Omicron spreading rapidly in U.S., could bring punishing wave as soon as January, CDC warns
Top federal health officials warned in a briefing Tuesday that the omicron variant is rapidly spreading in the United States and could peak in a massive wave of infections as soon as January, according to new modeling analyzed by the Centers for Disease Control and Prevention.
The prevalence of omicron jumped sevenfold in a single week, according to the CDC, and at such a pace, the highly mutated variant of the coronavirus could ratchet up pressure on a health system already strained in many places as the delta variant continues its own surge.
The warning of an imminent surge came even as federal officials and some pharmaceutical executives signaled that they don’t currently favor creating an omicron-specific vaccine. Based on the data so far, they say that existing vaccines plus a booster shot are an effective weapon against omicron.

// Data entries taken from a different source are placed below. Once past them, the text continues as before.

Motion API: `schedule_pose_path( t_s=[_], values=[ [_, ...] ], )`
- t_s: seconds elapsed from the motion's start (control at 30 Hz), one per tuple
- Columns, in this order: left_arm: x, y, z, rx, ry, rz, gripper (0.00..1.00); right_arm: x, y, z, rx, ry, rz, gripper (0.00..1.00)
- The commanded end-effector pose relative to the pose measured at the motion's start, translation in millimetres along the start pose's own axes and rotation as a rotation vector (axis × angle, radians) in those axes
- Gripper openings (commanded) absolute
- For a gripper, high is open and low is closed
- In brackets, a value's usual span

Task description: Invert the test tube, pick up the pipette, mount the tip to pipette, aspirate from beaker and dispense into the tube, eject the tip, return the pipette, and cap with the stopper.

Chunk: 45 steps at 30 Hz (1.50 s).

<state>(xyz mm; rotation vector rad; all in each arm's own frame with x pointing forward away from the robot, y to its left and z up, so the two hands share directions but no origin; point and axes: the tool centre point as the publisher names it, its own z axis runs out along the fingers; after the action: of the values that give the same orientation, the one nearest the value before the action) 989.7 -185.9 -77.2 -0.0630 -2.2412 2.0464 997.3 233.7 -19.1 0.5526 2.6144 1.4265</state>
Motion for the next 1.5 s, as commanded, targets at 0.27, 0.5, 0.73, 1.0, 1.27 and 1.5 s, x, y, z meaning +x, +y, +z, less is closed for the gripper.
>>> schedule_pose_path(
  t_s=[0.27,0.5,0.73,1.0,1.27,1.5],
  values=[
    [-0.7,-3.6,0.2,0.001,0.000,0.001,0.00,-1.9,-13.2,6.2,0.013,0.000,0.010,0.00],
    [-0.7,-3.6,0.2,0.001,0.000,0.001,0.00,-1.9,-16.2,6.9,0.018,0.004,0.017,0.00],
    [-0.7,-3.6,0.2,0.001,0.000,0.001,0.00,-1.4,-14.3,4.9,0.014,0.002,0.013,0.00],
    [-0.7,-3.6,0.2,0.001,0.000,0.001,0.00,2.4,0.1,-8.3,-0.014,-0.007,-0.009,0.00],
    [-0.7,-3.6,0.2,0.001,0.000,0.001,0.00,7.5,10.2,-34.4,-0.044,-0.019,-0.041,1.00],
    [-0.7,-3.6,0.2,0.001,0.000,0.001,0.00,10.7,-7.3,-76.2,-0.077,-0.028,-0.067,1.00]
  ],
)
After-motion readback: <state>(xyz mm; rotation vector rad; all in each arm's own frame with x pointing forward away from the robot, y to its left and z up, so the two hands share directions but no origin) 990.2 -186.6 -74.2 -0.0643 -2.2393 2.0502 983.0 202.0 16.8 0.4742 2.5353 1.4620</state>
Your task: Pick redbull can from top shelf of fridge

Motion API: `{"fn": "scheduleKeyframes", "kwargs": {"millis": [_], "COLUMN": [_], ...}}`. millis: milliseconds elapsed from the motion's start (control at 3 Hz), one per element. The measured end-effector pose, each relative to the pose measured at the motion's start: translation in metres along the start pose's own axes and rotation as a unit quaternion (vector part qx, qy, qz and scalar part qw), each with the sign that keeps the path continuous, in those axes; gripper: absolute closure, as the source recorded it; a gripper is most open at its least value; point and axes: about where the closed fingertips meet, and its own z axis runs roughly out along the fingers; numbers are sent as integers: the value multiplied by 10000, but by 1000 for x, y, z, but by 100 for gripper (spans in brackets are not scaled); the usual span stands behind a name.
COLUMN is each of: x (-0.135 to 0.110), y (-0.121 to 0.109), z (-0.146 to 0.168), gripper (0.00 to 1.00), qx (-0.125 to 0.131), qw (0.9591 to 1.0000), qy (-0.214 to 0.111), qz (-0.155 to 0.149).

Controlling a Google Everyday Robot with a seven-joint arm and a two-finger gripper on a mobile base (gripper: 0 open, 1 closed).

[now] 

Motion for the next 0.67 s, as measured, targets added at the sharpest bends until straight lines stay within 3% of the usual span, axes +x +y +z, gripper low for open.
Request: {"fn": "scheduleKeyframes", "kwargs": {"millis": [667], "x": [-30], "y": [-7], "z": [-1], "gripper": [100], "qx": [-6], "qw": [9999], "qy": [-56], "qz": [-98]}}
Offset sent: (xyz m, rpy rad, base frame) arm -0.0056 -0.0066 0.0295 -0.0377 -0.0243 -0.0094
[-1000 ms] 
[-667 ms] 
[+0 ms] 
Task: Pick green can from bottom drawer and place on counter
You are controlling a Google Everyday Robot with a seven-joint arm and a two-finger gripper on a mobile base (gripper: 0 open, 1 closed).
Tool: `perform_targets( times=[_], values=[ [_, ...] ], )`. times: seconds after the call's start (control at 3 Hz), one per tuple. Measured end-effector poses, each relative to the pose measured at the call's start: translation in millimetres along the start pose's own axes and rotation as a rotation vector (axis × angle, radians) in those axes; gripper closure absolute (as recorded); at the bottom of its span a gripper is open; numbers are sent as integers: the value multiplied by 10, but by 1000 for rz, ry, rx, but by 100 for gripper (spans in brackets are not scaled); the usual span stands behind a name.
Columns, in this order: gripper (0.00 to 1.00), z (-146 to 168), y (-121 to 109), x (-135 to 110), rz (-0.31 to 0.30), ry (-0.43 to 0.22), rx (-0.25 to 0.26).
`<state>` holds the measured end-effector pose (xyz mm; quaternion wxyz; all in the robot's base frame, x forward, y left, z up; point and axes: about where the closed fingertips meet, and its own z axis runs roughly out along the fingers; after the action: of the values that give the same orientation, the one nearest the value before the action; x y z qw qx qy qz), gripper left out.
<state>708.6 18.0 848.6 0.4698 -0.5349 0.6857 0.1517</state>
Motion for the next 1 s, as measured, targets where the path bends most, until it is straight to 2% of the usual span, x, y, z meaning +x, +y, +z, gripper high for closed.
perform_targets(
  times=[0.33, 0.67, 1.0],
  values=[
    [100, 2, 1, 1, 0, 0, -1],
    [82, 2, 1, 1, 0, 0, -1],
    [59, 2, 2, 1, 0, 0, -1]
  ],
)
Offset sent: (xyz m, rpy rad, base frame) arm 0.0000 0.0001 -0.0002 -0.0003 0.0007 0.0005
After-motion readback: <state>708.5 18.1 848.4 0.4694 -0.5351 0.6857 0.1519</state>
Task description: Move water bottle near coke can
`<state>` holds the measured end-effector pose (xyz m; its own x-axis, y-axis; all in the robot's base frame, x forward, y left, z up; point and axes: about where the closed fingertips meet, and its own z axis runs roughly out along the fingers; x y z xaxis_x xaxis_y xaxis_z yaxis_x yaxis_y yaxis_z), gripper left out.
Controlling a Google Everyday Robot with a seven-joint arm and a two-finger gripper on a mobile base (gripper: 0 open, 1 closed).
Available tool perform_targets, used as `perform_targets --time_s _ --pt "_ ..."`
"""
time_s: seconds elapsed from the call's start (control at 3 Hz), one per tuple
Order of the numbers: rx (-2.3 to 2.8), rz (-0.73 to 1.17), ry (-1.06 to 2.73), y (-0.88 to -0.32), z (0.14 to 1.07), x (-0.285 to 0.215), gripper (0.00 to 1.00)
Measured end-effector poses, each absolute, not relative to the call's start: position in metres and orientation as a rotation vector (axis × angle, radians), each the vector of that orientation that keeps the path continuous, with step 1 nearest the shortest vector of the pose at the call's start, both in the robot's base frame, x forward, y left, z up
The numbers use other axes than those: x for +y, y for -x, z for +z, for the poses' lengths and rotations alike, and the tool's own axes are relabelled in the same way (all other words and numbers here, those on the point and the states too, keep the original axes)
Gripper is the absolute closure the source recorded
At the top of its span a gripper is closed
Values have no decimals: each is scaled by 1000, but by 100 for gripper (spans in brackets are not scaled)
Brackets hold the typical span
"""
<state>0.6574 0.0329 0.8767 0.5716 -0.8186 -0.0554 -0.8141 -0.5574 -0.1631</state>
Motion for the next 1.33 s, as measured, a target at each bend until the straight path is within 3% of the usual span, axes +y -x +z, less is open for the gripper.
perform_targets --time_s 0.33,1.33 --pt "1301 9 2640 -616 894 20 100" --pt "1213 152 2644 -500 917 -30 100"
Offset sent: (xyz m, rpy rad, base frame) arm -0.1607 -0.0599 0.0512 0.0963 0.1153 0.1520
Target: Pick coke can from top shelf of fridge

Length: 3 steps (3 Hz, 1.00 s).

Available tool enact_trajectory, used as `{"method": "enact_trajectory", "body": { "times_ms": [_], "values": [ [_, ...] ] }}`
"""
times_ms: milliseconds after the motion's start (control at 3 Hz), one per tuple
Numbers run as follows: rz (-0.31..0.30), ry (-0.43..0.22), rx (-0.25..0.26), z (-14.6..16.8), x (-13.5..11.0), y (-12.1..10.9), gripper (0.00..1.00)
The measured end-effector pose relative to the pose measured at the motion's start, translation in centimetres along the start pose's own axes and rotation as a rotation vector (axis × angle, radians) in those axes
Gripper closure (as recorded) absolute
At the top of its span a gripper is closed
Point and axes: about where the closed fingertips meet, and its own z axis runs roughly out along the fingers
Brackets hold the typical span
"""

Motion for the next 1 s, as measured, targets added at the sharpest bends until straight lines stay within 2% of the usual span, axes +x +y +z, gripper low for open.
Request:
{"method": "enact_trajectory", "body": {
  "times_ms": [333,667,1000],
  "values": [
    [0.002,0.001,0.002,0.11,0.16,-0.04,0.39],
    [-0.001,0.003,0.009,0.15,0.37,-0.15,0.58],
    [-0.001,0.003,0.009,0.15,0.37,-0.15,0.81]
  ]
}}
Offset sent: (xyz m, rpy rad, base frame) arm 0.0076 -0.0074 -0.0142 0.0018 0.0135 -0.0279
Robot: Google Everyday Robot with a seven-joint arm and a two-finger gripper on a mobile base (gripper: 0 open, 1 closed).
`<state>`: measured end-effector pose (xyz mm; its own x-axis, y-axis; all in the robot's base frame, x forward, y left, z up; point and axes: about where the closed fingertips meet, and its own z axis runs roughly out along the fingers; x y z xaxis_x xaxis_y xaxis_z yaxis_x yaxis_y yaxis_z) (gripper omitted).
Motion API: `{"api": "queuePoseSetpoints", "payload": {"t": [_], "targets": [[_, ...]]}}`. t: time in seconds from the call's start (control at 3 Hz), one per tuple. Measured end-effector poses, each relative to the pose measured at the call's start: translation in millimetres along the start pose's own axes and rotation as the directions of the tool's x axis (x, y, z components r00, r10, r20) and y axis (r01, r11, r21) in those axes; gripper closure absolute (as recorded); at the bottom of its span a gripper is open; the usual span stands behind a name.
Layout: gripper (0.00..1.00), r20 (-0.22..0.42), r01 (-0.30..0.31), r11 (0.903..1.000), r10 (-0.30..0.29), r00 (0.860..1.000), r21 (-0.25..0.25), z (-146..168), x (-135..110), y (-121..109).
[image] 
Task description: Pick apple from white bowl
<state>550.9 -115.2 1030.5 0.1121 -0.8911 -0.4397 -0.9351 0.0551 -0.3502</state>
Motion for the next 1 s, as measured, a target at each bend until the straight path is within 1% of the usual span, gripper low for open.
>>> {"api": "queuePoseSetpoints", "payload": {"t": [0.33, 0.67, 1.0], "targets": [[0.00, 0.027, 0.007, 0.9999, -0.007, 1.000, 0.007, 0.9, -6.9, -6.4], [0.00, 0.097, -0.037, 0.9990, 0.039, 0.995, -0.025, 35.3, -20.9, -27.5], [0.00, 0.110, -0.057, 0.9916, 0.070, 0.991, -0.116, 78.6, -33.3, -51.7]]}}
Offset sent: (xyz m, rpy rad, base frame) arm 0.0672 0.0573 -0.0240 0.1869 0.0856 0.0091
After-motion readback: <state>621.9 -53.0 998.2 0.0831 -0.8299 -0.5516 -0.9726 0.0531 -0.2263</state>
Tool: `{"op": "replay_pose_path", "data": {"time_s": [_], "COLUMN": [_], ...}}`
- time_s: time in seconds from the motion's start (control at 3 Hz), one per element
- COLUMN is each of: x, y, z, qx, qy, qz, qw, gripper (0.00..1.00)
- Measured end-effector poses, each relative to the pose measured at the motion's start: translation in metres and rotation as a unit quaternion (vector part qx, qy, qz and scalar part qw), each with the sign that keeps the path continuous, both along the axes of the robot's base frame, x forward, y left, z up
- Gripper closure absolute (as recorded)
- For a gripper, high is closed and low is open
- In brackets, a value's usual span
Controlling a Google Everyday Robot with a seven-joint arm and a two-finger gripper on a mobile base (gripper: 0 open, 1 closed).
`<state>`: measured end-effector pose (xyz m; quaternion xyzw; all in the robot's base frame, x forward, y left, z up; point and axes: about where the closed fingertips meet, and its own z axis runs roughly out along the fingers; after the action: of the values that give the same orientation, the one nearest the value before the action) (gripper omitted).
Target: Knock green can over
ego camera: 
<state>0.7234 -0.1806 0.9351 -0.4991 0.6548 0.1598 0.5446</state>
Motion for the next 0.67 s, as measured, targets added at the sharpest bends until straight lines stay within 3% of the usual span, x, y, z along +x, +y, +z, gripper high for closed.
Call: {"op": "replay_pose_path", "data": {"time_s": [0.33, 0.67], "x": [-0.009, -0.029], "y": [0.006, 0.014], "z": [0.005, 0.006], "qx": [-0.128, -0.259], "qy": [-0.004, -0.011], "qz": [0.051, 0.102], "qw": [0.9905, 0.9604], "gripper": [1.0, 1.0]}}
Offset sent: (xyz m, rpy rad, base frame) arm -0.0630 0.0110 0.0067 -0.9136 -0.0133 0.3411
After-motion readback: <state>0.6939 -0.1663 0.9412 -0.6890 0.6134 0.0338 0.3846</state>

The CDC briefing Tuesday detailed two scenarios for how the omicron variant may spread through the country. The worst-case scenario has spooked top health officials, who fear that a fresh wave, layered on top of delta and influenza cases in what one described as “a triple whammy,” could overwhelm health systems and devastate communities, particularly those with low vaccination rates.
Read the full story here.
Pfizer confirms COVID pill’s results, potency versus omicron
Pfizer said Tuesday that its experimental pill to treat COVID-19 appears effective against the omicron variant.
The company also said full results of its 2,250-person study confirmed the pill’s promising early results against the virus: The drug reduced combined hospitalizations and deaths by about 89% among high-risk adults when taken shortly after initial COVID-19 symptoms.
Separate laboratory testing shows the drug retains its potency against the omicron variant, the company announced, as many experts had predicted. Pfizer tested the antiviral drug against a man-made version of a key protein that omicron uses to reproduce itself.
The updates come as COVID-19 cases, deaths and hospitalization are all rising again and the U.S. topped 800,000 pandemic deaths. The latest surge, driven by the delta variant, is accelerating due to colder weather and more indoor gatherings, even as health officials brace for the impact of the emerging omicron mutant.
Don’t expect new mandates as U.S. states confront omicron
In the coming weeks, scientists will have many more answers regarding omicron, the new COVID-19 variant that has quickly engulfed South Africa and spread across the globe, including the United States.
Is omicron more transmissible than delta? Does it cause more severe disease? Is it more resistant to vaccines or anti-viral treatments? Does it cause symptoms doctors haven’t seen before? Are certain people more vulnerable?
No matter the answers to those questions, there is little appetite in either red or blue states for reimposing lockdowns or mask mandates. That reluctance reflects a recognition of the public’s exhaustion after 21 months, the wide availability of vaccines and an aversion to deepening the ferocious polarization that has been the hallmark of the public health emergency.
As Dr. Karen Landers, a health officer with the Alabama Department of Public Health, put it, “We may be through with COVID even if it’s not through with us.”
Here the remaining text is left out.